Stromautobahn durch Franken und die Oberpfalz
Der Übertragungsnetzbetreiber Amprion plant eine Starkstromtrasse, die sich quer durch Franken ziehen könnte.

Mehrere Leitungsvorhaben durch die Region Nürnberg erhitzen die Gemüter: Zum einen der Korridor D, auch Süd-Ost-Passage genannt. Diese Gleichstromleitung soll von Wolmirstedt (Sachsen-Anhalt) bis Isar bei Landshut verlaufen. Ursprünglich sollte der Übertragungsnetzbetreiber Amprion die Trasse bauen, er bevorzugte einen Korridor, der quer durch Ober- und Mittelfranken sowie durch die Oberpfalz führen sollte. Nach gesetzlichen Änderungen hat nun der Übertragungsnetzbetreiber Tennet die Planungen übernommen, bisher ist der Verlauf noch unklar.

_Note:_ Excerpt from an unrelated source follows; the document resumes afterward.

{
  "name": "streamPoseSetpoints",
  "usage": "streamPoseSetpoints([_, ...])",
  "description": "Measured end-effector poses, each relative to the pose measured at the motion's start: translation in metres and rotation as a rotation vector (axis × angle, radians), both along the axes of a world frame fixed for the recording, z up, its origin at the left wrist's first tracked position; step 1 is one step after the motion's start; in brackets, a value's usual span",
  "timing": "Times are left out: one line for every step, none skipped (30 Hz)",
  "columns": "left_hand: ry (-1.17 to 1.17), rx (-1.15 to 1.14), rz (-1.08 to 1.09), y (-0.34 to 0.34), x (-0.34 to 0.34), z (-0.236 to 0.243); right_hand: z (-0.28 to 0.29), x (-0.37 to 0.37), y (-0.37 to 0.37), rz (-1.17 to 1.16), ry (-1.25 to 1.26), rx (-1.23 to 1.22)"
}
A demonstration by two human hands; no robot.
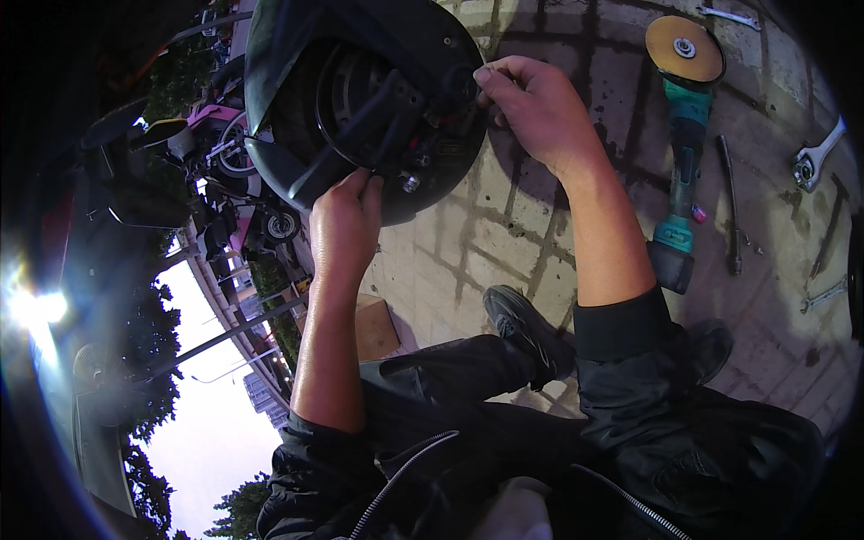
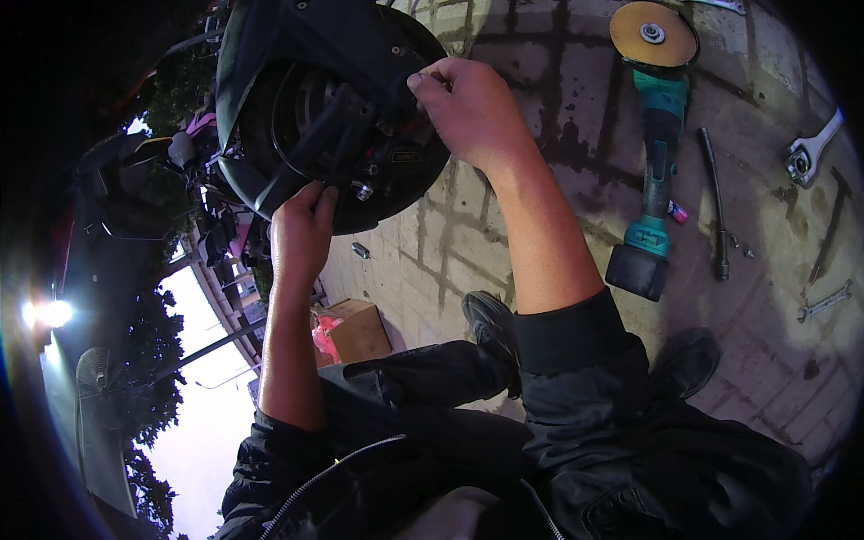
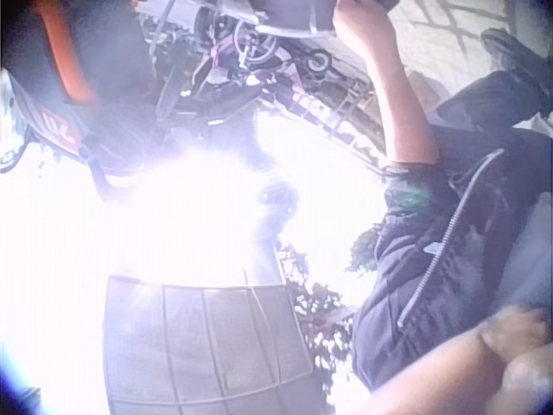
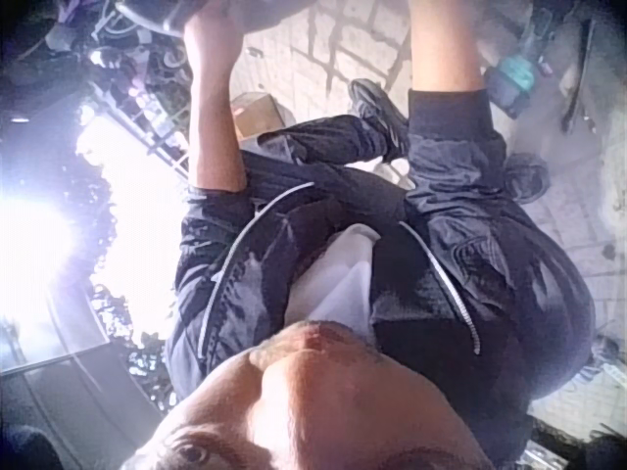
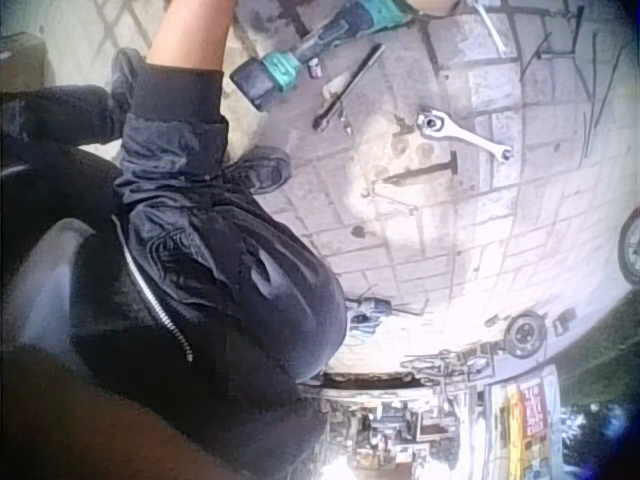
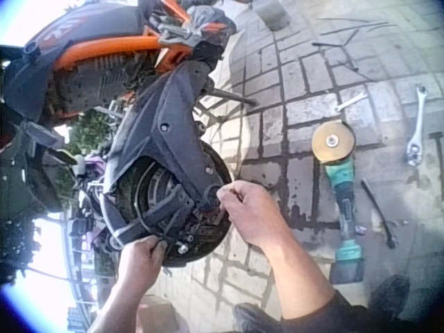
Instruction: The person cleans a small electrical component by hand, holds a power grinder, and aligns a mudguard on a scooter before coiling a cable.
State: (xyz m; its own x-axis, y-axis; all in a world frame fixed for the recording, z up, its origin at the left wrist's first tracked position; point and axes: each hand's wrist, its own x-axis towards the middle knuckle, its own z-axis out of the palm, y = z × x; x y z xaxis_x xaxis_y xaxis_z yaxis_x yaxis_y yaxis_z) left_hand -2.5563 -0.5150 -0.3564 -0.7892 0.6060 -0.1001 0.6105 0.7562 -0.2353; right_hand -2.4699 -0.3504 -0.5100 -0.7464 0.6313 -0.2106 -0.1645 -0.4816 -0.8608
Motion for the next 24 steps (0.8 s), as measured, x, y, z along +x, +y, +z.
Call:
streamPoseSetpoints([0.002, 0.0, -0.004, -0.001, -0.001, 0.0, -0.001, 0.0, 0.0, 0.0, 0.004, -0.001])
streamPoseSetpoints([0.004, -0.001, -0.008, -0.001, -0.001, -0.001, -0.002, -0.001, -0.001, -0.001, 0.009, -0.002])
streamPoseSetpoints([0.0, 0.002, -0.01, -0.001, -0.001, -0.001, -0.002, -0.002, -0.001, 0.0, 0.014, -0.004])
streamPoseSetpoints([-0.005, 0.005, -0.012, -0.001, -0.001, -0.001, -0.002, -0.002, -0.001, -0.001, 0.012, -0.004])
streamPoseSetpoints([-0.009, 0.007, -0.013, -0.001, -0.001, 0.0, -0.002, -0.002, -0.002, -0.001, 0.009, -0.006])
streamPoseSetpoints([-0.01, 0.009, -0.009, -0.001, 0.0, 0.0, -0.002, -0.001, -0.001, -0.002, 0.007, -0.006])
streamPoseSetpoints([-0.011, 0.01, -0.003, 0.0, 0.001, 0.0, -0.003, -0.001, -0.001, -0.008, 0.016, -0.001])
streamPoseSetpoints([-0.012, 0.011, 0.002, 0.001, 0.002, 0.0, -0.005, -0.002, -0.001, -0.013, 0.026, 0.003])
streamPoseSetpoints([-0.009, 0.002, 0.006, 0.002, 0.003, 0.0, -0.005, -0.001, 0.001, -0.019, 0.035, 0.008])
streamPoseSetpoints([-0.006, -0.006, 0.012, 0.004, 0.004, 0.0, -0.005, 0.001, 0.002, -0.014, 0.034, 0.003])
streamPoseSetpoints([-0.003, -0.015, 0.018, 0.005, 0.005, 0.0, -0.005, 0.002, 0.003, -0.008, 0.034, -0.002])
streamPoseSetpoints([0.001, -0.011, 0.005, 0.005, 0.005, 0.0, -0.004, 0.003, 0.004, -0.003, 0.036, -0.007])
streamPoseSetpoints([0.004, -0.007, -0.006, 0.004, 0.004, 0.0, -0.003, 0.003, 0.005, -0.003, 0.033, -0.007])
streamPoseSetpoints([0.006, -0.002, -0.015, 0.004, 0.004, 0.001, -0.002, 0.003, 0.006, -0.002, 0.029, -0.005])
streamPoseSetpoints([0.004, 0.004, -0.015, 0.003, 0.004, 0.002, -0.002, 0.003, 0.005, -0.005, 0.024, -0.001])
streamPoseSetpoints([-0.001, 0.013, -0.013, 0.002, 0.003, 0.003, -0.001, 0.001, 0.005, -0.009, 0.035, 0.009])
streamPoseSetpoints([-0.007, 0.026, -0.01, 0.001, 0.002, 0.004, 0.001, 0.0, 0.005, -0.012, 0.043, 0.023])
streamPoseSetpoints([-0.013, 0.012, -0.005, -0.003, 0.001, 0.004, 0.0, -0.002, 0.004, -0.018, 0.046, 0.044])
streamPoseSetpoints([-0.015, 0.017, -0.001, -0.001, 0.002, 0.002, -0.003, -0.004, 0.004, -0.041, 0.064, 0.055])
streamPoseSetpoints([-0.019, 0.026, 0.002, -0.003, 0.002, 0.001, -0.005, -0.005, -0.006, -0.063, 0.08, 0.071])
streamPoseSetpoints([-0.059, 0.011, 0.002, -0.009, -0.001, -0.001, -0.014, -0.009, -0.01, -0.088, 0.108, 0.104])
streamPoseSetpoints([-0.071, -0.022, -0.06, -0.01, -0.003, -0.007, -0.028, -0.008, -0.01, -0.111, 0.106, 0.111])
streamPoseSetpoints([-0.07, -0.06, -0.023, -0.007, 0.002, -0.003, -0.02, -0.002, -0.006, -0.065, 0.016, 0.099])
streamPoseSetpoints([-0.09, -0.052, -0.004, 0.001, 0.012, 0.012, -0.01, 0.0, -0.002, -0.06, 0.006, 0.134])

Allerdings soll die Leitung primär als Erdkabel verlegt werden. Nach Angaben der Übertragungsnetzbetreiber soll mit dieser Leitung der Energietransport nach Süddeutschland gesichert werden, da der Ausbau erneuerbarer Energien vor allem im Norden und Osten Deutschlands voranschreitet. Viele Bürgerinitiativen glauben aber nicht an die Notwendigkeit der Trasse. Auch für große Diskussionen sorgt die so genannte P53: Diese Wechselstromleitung verläuft von Raitersaich (Landkreis Fürth) über Ludersheim (Landkreis Nürnberger Land) nach Altheim (Niederbayern). Sie wird, das hat der Gesetzgeber schon beschlossen, von 220kV auf 380kV aufger üstet. Noch nicht beschlossen, aber von den Übertragungsnetzbetreibern anvisiert, ist die Aufrüstung der so genannten P44 mod im Wechselstromnetz ebenfalls von 220kV auf 380 kV. Sie führt von Schalkau (Thüringen) nach Ludersheim. Allerdings überspannen die bisherigen Verläufe sowohl der P53 als auch der P44mod diverse Ortschaften, auch deswegen rührt sich Widerstand.